Q: What is the invoke URL for the fraud and abuse feedback service
A: See below for the region specific URL
| Region | Invocation URL |
|---|---|
| US East (N. Virginia) | http://us-east-1.feedback.amazonphysicalstores.com/ |
| US West 2 (Oregon) | http://us-west-2.feedback.amazonphysicalstores.com/ |
| EU (Ireland) | http://eu-west-1.feedback.amazonphysicalstores.com/ |
| AP Southeast (Singapore) | http://ap-southeast-1.feedback.amazonphysicalstores.com/ |
Q: What is a sample payload to the fraud and abuse feedback service?

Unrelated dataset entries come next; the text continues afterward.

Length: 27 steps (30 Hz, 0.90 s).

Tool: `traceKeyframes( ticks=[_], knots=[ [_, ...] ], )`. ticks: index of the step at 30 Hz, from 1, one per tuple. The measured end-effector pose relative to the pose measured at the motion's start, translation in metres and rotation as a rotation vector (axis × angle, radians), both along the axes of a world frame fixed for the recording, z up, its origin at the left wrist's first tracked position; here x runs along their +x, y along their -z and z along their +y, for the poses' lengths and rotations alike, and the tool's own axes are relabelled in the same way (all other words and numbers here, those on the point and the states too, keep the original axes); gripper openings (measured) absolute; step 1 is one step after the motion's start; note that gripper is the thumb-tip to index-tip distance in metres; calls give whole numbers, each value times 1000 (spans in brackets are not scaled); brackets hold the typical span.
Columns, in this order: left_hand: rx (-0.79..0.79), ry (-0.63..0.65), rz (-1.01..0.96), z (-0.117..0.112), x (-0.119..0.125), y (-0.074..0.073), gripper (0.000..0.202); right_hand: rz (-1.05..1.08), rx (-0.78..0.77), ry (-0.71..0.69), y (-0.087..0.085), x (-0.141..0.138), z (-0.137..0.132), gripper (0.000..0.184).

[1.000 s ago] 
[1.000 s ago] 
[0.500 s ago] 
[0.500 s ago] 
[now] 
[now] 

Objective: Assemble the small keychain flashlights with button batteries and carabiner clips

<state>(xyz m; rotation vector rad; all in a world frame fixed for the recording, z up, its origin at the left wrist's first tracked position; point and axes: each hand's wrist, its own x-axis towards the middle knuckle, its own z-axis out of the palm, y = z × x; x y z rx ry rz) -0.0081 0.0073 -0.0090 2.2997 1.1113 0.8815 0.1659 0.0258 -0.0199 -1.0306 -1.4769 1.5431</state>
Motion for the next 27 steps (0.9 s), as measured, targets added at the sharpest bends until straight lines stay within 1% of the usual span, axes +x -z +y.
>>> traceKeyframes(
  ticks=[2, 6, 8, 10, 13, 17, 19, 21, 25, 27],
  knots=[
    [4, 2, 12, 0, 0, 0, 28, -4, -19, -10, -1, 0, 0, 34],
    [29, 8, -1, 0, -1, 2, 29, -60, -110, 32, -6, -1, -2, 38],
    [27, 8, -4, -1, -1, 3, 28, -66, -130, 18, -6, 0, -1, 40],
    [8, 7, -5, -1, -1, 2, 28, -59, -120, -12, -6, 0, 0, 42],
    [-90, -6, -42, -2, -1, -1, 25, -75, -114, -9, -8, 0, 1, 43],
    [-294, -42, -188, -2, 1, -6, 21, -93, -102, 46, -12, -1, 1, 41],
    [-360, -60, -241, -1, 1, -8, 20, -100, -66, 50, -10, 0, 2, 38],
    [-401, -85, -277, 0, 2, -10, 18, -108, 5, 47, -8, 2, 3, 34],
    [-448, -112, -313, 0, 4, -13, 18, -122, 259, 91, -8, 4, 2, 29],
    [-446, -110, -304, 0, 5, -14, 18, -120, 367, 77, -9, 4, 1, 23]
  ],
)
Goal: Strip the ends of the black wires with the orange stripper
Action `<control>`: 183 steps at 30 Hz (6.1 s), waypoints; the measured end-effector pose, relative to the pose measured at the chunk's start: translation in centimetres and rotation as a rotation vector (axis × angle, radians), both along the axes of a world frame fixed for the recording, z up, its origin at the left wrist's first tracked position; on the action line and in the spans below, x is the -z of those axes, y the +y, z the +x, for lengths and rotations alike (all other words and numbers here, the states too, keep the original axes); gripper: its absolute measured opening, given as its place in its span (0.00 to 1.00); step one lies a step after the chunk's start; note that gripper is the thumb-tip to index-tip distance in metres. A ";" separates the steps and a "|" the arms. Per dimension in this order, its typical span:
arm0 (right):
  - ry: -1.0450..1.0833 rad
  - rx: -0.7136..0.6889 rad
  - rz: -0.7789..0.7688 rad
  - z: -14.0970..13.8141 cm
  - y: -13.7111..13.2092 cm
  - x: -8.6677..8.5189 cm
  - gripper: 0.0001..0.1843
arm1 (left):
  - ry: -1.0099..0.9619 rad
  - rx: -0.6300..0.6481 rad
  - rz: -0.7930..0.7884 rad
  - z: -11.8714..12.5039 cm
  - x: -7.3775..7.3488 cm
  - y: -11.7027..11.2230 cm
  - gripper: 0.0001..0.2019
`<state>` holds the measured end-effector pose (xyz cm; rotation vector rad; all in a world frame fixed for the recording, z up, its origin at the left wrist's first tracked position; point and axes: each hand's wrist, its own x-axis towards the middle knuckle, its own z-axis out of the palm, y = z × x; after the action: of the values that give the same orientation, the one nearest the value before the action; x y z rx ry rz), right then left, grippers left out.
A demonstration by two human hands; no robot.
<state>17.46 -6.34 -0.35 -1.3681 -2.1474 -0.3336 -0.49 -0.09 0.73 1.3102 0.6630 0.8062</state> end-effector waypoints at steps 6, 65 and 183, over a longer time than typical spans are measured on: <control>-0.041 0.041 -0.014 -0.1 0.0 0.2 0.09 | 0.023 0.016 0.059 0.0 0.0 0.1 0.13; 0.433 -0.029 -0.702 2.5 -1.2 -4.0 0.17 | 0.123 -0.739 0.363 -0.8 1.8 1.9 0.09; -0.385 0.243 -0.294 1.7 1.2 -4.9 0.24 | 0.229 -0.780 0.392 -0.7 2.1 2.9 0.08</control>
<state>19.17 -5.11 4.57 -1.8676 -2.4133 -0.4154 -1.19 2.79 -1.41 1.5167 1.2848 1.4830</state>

A:
{
"storeId": "<REPLACE_WITH_STORE_ID>",
"shoppingTripId": "<REPLACE_WITH_SHOPPING_TRIP_ID>",
"totalAmount": {
"amount": 14.75,
"code": "GBP"
},
"settledAmount": {
"amount": 10.0,
"code": "GBP"
},
"paymentStatusTime": 1770342660000
}
Q: How do I know if the cart is from an App session or a CC session?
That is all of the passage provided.